* **Work instructions**
Print every record below exactly as written.

[Collected data]
•••

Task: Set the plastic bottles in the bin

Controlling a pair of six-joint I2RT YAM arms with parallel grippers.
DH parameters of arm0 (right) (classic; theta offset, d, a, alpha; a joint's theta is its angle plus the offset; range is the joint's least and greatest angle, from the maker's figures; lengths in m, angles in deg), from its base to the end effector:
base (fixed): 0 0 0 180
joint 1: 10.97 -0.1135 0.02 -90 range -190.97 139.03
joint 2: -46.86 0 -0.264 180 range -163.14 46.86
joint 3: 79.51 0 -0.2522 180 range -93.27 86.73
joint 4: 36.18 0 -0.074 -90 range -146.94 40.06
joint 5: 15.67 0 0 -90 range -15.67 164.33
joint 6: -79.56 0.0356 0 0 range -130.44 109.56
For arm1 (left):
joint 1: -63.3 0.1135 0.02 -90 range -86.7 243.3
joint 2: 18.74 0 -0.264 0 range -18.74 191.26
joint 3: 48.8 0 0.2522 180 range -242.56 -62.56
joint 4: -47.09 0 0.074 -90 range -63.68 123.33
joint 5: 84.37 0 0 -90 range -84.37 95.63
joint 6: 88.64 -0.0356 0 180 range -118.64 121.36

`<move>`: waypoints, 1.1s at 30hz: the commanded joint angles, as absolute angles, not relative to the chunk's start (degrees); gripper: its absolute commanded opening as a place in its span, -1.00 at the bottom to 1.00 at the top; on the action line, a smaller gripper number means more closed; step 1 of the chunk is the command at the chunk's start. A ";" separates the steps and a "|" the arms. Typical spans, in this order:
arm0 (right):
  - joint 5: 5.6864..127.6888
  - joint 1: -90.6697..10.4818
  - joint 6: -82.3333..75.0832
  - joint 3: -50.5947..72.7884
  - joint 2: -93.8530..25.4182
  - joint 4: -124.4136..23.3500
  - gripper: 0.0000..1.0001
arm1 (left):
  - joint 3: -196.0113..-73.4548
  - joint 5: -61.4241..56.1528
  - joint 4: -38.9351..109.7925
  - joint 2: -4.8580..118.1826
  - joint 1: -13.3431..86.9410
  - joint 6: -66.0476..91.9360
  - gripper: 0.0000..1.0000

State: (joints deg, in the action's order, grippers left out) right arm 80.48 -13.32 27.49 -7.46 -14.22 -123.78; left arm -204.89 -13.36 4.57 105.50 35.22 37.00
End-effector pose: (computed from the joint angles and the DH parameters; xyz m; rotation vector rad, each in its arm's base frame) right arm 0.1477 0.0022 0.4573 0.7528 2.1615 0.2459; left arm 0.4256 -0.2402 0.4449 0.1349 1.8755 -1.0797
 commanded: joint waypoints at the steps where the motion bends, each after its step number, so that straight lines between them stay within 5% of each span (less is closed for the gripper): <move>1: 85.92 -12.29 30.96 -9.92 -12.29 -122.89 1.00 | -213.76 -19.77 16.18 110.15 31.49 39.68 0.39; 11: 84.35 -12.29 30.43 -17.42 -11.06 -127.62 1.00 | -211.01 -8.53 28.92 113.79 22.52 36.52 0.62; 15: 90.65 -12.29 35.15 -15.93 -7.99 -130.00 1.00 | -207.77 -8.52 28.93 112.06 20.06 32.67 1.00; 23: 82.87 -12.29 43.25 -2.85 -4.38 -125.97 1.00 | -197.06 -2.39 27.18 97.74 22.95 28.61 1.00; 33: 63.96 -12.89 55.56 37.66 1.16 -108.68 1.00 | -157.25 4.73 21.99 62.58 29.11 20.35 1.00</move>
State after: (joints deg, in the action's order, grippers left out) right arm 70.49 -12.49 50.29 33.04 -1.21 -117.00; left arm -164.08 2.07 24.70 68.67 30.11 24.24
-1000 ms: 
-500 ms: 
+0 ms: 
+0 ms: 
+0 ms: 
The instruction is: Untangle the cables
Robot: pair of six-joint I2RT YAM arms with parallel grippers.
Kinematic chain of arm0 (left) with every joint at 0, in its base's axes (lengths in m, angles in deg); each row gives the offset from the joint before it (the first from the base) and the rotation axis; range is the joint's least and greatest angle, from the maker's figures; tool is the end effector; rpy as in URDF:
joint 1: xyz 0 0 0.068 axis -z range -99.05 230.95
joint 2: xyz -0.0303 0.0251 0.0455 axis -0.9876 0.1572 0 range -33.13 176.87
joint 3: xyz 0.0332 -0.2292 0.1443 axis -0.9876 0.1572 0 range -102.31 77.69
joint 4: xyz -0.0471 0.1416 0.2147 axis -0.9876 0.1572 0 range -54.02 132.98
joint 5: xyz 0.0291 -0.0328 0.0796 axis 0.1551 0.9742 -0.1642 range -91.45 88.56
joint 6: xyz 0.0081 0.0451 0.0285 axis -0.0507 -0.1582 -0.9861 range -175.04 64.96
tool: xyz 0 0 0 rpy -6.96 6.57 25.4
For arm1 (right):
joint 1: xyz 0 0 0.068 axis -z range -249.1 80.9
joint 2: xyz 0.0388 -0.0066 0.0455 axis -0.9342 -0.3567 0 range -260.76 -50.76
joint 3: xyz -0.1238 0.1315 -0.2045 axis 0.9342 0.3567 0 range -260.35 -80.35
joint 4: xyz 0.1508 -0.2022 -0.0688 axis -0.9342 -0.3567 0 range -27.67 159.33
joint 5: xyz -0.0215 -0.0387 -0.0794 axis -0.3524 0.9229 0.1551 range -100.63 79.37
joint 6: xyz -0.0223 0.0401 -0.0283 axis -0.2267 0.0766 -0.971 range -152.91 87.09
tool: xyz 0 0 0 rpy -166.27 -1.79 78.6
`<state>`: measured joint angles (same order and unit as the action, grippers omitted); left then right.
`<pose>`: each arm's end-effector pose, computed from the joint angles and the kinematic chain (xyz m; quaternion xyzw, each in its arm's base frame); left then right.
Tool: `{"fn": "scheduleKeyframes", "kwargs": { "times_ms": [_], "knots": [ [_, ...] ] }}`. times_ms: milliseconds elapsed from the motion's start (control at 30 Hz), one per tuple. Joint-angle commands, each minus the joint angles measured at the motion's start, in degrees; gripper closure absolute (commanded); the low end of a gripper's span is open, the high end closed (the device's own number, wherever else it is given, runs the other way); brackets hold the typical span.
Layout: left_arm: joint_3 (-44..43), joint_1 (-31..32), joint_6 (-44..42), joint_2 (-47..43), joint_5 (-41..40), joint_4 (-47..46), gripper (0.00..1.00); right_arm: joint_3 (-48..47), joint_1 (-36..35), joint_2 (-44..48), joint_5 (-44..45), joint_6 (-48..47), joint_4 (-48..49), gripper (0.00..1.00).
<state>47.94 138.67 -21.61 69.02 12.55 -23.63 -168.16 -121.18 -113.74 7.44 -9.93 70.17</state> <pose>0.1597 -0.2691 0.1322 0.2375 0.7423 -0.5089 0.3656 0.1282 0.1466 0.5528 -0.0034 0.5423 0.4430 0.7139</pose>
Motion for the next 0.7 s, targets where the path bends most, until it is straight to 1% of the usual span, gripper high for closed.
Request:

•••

* **Answer for the task**
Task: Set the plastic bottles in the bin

Controlling a pair of six-joint I2RT YAM arms with parallel grippers.
DH parameters of arm0 (right) (classic; theta offset, d, a, alpha; a joint's theta is its angle plus the offset; range is the joint's least and greatest angle, from the maker's figures; lengths in m, angles in deg), from its base to the end effector:
base (fixed): 0 0 0 180
joint 1: 10.97 -0.1135 0.02 -90 range -190.97 139.03
joint 2: -46.86 0 -0.264 180 range -163.14 46.86
joint 3: 79.51 0 -0.2522 180 range -93.27 86.73
joint 4: 36.18 0 -0.074 -90 range -146.94 40.06
joint 5: 15.67 0 0 -90 range -15.67 164.33
joint 6: -79.56 0.0356 0 0 range -130.44 109.56
For arm1 (left):
joint 1: -63.3 0.1135 0.02 -90 range -86.7 243.3
joint 2: 18.74 0 -0.264 0 range -18.74 191.26
joint 3: 48.8 0 0.2522 180 range -242.56 -62.56
joint 4: -47.09 0 0.074 -90 range -63.68 123.33
joint 5: 84.37 0 0 -90 range -84.37 95.63
joint 6: 88.64 -0.0356 0 180 range -118.64 121.36

`<move>`: waypoints, 1.1s at 30hz: the commanded joint angles, as absolute angles, not relative to the chunk's start (degrees); gripper: its absolute commanded opening as a place in its span, -1.00 at the bottom to 1.00 at the top; on the action line, a smaller gripper number means more closed; step 1 of the chunk is the command at the chunk's start. A ";" separates the steps and a "|" the arms. Typical spans, in this order:
arm0 (right):
  - joint 5: 5.6864..127.6888
  - joint 1: -90.6697..10.4818
  - joint 6: -82.3333..75.0832
  - joint 3: -50.5947..72.7884
  - joint 2: -93.8530..25.4182
  - joint 4: -124.4136..23.3500
  - gripper: 0.0000..1.0001
arm1 (left):
  - joint 3: -196.0113..-73.4548
  - joint 5: -61.4241..56.1528
  - joint 4: -38.9351..109.7925
  - joint 2: -4.8580..118.1826
  - joint 1: -13.3431..86.9410
  - joint 6: -66.0476..91.9360
  - gripper: 0.0000..1.0000

State: (joints deg, in the action's order, grippers left out) right arm 80.48 -13.32 27.49 -7.46 -14.22 -123.78; left arm -204.89 -13.36 4.57 105.50 35.22 37.00
End-effector pose: (computed from the joint angles and the DH parameters; xyz m; rotation vector rad, each in its arm's base frame) right arm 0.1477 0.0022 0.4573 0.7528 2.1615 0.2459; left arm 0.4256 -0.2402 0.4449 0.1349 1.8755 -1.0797
 commanded: joint waypoints at the steps where the motion bends, each after its step number, so that straight lines between them stay within 5% of each span (less is closed for the gripper): <move>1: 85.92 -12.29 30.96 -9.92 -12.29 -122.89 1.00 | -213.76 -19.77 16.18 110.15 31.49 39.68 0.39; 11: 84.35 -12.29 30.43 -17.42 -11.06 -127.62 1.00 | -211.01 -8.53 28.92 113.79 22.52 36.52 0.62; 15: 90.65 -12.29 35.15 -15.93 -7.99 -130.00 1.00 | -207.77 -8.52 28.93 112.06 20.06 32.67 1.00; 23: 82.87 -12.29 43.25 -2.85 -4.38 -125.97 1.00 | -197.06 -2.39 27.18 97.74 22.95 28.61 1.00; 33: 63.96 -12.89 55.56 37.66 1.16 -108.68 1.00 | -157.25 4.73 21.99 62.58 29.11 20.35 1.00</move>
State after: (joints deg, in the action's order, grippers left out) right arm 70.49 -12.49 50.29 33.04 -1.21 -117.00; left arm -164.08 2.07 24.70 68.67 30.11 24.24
-1000 ms: 
-500 ms: 
+0 ms: 
+0 ms: 
+0 ms: 
The instruction is: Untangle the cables
Robot: pair of six-joint I2RT YAM arms with parallel grippers.
Kinematic chain of arm0 (left) with every joint at 0, in its base's axes (lengths in m, angles in deg); each row gives the offset from the joint before it (the first from the base) and the rotation axis; range is the joint's least and greatest angle, from the maker's figures; tool is the end effector; rpy as in URDF:
joint 1: xyz 0 0 0.068 axis -z range -99.05 230.95
joint 2: xyz -0.0303 0.0251 0.0455 axis -0.9876 0.1572 0 range -33.13 176.87
joint 3: xyz 0.0332 -0.2292 0.1443 axis -0.9876 0.1572 0 range -102.31 77.69
joint 4: xyz -0.0471 0.1416 0.2147 axis -0.9876 0.1572 0 range -54.02 132.98
joint 5: xyz 0.0291 -0.0328 0.0796 axis 0.1551 0.9742 -0.1642 range -91.45 88.56
joint 6: xyz 0.0081 0.0451 0.0285 axis -0.0507 -0.1582 -0.9861 range -175.04 64.96
tool: xyz 0 0 0 rpy -6.96 6.57 25.4
For arm1 (right):
joint 1: xyz 0 0 0.068 axis -z range -249.1 80.9
joint 2: xyz 0.0388 -0.0066 0.0455 axis -0.9342 -0.3567 0 range -260.76 -50.76
joint 3: xyz -0.1238 0.1315 -0.2045 axis 0.9342 0.3567 0 range -260.35 -80.35
joint 4: xyz 0.1508 -0.2022 -0.0688 axis -0.9342 -0.3567 0 range -27.67 159.33
joint 5: xyz -0.0215 -0.0387 -0.0794 axis -0.3524 0.9229 0.1551 range -100.63 79.37
joint 6: xyz -0.0223 0.0401 -0.0283 axis -0.2267 0.0766 -0.971 range -152.91 87.09
tool: xyz 0 0 0 rpy -166.27 -1.79 78.6
`<state>`: measured joint angles (same order and unit as the action, grippers omitted); left then right.
`<pose>`: each arm's end-effector pose, computed from the joint angles and the kinematic chain (xyz m; quaternion xyzw, each in its arm's base frame); left then right.
Tool: `{"fn": "scheduleKeyframes", "kwargs": { "times_ms": [_], "knots": [ [_, ...] ] }}`. times_ms: milliseconds elapsed from the motion's start (control at 30 Hz), one per tuple. Joint-angle commands, each minus the joint angles measured at the motion's start, in degrees; gripper closure absolute (commanded); the low end of a gripper's span is open, the high end closed (the device's own number, wherever else it is given, runs the other way); brackets hold the typical span.
Layout: left_arm: joint_3 (-44..43), joint_1 (-31..32), joint_6 (-44..42), joint_2 (-47..43), joint_5 (-41..40), joint_4 (-47..46), gripper (0.00..1.00); right_arm: joint_3 (-48..47), joint_1 (-36..35), joint_2 (-44..48), joint_5 (-44..45), joint_6 (-48..47), joint_4 (-48..49), gripper (0.00..1.00).
<state>47.94 138.67 -21.61 69.02 12.55 -23.63 -168.16 -121.18 -113.74 7.44 -9.93 70.17</state> <pose>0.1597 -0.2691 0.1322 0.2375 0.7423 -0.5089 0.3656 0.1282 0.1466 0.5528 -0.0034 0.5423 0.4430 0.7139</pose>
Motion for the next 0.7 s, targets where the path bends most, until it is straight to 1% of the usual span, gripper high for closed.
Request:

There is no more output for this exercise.